◆ Try it ◆
Look through the entries that follow and return each line that has the string "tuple".

◆ Input data ◆
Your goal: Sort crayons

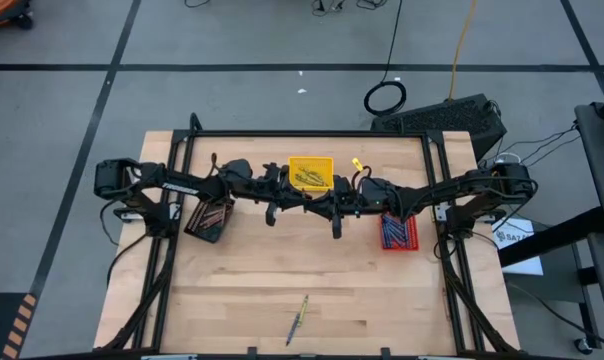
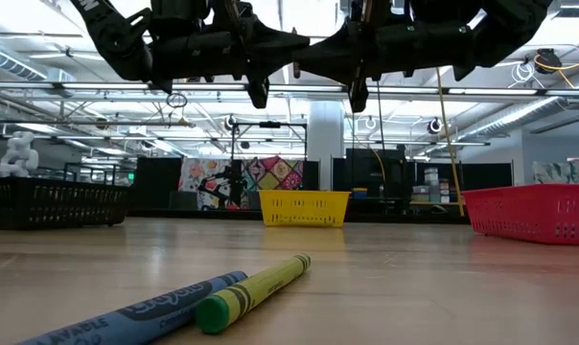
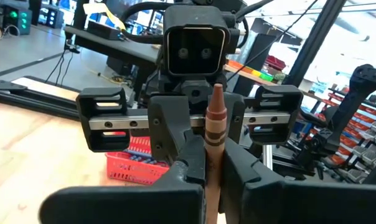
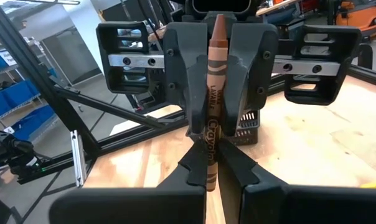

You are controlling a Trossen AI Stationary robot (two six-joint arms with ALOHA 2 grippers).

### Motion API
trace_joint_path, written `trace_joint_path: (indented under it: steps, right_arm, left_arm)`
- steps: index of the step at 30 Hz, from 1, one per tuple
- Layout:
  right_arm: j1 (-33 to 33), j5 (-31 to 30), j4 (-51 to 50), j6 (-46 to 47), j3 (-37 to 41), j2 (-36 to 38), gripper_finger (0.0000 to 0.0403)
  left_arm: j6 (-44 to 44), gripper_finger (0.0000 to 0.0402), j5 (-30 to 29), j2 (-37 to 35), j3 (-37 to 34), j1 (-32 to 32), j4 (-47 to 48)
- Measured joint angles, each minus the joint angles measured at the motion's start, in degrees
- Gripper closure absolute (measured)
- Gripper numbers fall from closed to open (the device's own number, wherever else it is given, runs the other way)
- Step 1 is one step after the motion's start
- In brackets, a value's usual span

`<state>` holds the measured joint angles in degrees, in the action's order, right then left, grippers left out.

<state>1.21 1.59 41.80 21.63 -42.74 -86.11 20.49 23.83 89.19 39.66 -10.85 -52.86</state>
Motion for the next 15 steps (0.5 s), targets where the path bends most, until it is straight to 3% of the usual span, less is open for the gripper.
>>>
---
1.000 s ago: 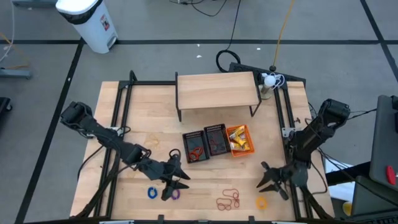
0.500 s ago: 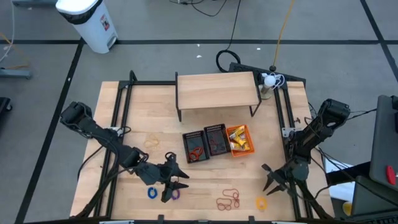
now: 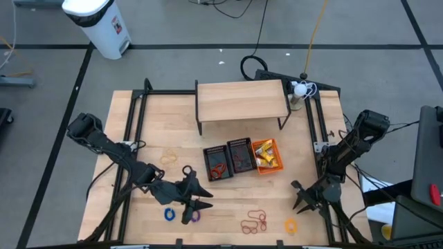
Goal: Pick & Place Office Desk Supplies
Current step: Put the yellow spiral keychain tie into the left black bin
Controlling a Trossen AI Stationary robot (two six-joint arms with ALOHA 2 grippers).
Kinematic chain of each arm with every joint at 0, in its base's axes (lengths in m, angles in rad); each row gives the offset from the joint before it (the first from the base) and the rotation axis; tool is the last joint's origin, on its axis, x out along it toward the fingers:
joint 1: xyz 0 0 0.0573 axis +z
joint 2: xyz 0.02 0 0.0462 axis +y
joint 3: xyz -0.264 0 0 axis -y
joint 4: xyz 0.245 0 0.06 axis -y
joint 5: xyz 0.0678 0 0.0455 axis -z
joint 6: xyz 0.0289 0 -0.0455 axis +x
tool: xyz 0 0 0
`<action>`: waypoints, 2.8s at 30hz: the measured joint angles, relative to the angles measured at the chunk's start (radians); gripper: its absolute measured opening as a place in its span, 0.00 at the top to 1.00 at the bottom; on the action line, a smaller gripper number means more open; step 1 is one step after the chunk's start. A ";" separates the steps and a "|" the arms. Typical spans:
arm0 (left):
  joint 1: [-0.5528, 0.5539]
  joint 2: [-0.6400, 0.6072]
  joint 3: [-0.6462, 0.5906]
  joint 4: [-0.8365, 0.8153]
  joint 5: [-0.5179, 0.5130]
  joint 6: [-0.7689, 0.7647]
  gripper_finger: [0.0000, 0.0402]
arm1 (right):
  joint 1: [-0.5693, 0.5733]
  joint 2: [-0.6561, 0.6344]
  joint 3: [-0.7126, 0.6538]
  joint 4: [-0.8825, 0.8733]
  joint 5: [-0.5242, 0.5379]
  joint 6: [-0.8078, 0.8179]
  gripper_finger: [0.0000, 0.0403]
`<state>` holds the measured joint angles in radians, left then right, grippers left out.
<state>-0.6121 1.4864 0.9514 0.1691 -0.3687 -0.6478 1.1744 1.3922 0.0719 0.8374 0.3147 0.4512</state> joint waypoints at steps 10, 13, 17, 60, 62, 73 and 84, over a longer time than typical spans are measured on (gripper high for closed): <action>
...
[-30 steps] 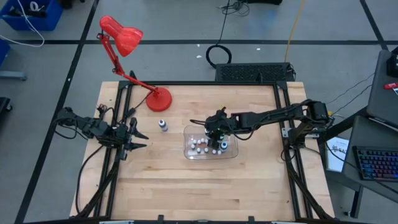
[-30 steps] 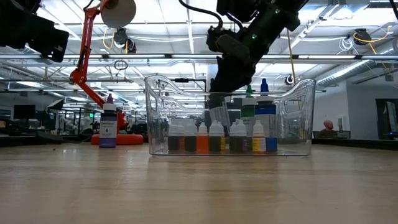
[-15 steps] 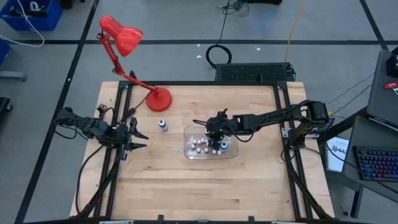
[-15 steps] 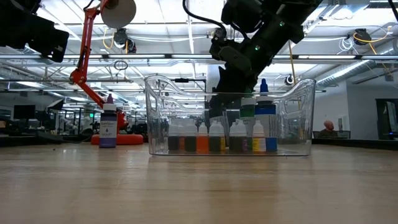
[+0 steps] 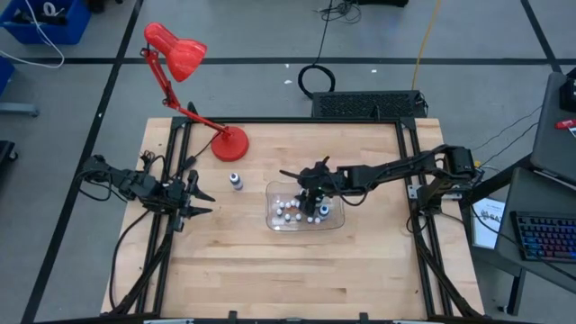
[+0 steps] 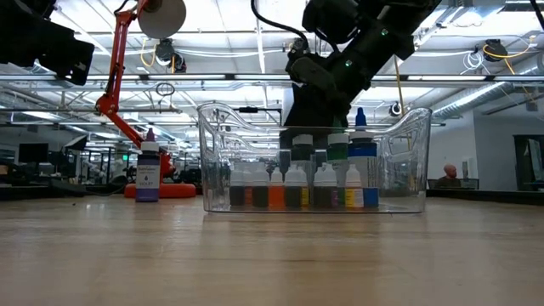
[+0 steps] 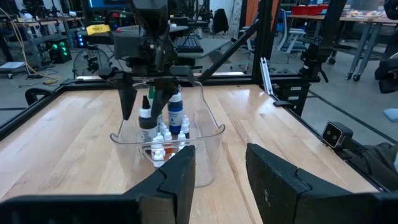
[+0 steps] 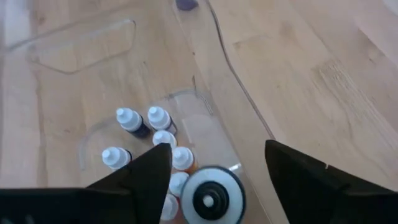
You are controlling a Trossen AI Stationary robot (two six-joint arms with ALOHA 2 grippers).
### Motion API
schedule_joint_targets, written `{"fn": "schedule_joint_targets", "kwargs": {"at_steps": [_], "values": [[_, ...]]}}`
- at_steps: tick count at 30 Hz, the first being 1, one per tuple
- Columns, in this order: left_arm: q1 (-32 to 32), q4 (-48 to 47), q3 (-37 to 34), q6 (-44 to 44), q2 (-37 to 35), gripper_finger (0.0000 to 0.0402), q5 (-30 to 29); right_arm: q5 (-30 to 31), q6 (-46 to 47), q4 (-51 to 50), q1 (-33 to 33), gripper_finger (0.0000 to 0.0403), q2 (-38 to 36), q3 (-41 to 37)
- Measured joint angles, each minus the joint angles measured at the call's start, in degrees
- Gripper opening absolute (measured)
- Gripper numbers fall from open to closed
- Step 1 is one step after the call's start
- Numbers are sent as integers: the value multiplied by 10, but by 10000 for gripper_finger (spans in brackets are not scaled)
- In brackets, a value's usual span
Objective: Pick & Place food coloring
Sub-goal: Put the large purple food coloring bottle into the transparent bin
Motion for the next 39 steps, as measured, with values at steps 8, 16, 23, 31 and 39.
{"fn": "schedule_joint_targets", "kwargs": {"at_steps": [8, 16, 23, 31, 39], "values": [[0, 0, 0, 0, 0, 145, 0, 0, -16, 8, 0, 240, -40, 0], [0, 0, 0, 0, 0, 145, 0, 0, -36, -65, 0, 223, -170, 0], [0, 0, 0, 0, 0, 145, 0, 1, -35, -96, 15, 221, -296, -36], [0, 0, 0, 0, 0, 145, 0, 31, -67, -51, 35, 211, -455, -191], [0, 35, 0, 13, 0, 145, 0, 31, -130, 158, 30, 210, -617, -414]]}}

◆ Written response ◆
- steps: index of the step at 30 Hz, from 1, one per tuple
- at_steps: tick count at 30 Hz, the first being 1, one per tuple

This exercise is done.